Posted by Radu On Juni - 23 - 2017

DEAD OF NIGHT

Stormage„Einmal klassischen Heavy Metal, mit einer Packung Ecken und Kanten bitte.“ Wer diese Bestellung aufgibt, dürfte mit STORMAGE seine helle Freude haben, denn das neue Album der Plettenberger hat alles, was ein amtliches Metal Album braucht: der Opener `Instinct To Defend` schmeißt sofort die Karten auf den Tisch und zieht mit sämtlichen Vorzügen direkt am Start blank. Packende Riffs wie klassischer 80er Jahre Heavy, Geschwindigkeitsrausch auf Speedmetal und die Präsenz des Power Metals vereinen sich in einer wuchtigen Produktion. `Anguish Of Mind` bleibt auf der Überholspur und glänzt durch herrliche Soli und kraftvollen Dynamik.
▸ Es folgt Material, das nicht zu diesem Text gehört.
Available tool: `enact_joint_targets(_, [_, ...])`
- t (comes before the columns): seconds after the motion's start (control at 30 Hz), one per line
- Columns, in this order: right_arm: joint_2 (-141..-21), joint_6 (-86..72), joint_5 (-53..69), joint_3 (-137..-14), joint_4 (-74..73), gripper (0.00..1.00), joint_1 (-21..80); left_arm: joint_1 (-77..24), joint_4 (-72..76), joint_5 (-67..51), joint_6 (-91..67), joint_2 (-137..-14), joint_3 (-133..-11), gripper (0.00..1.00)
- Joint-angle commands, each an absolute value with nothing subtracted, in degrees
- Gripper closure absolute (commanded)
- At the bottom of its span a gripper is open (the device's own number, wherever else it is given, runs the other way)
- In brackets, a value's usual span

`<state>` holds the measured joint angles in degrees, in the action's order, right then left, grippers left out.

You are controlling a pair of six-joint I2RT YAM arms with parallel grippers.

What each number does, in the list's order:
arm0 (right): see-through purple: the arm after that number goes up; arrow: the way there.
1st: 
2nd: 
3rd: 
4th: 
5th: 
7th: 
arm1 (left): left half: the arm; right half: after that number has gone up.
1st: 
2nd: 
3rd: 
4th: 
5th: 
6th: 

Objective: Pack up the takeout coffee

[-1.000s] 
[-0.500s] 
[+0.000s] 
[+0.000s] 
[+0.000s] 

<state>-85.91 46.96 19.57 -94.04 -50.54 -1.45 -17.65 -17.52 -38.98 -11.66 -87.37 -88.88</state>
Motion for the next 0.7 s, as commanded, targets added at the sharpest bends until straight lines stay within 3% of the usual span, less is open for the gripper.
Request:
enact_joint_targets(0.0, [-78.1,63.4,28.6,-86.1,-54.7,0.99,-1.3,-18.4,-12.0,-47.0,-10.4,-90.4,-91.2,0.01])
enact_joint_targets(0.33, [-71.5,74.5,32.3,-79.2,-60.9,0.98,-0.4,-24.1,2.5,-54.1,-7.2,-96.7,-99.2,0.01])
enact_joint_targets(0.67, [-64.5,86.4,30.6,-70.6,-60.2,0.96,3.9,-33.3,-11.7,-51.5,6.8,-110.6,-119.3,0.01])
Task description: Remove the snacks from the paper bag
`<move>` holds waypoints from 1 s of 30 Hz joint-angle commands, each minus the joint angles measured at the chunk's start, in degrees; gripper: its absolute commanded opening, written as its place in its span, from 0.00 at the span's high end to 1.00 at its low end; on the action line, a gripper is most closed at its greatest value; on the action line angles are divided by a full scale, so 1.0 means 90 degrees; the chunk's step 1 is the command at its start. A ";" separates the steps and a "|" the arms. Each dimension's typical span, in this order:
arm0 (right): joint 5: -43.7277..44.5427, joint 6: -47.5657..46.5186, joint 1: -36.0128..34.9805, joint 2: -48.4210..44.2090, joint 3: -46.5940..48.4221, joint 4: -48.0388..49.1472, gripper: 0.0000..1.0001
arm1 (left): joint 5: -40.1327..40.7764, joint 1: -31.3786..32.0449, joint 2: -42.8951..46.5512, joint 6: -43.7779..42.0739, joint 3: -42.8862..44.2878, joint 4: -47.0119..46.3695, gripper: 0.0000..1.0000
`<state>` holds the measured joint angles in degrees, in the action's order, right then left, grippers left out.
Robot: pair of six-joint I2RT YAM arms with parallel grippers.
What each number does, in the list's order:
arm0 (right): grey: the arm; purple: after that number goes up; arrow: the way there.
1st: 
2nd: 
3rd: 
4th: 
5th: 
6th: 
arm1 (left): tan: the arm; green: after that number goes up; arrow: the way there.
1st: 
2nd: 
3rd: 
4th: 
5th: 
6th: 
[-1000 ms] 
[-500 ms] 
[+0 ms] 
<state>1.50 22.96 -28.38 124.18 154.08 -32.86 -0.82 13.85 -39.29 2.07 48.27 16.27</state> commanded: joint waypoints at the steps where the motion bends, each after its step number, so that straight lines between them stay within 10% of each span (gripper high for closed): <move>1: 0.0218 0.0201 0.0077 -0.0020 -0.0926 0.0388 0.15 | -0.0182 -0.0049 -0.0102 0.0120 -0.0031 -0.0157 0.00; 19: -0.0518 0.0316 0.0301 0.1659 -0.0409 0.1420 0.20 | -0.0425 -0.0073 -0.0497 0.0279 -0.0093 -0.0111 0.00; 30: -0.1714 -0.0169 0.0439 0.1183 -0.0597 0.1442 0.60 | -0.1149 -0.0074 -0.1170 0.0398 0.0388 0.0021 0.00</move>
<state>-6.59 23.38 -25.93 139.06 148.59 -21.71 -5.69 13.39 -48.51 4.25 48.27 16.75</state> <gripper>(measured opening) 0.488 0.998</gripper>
Auf `Prime Of Life` gibt es für mich einen Einbruch der Spaßlinie, die ich noch nicht nöher ergründen kann; Instrumente top gespielt, Songwriting im grünen Bereich und auch der Stil ist charismatisch. Im Verlauf des Albums wird mir klar, daß es der Gesang ist, der für meinen Geschmack die Handbremse zieht. Das Album ist vielfältig, kann jeden Stil problemlos knacken und überragt auch an Spielfreude. Allerdings sind es gerade die langsameren Passagen, bei denen mir das Charisma am Mikro fehlt und die Songs in meinem Kopf kippen lassen. Auch wenn das stampfende `In The Line Of Fire` die Mähne weiter kreisen lassen, so stört mich das Manko leider das gesamte Album hindurch. Kraftvolle Hymnen wie `Borne The Agony` ersticken den Zweifel zwar teilweise durch Geschwindigkeit und das gute Songwriting, aber dadurch fehlt mir das gewisse Charisma, um die Platte ins Langzeitgedächtnis zu schaufeln.

Fans moderner und kraftvoller Klänge können hier bedenkenlos zugreifen, denn die Songs killen definitiv. In wie weit es ausschließlich im Kurzzeitgedächtnis verbleibt, oder als Pflichtalbum heraus stellt, muss jeder für sich selbst entscheiden.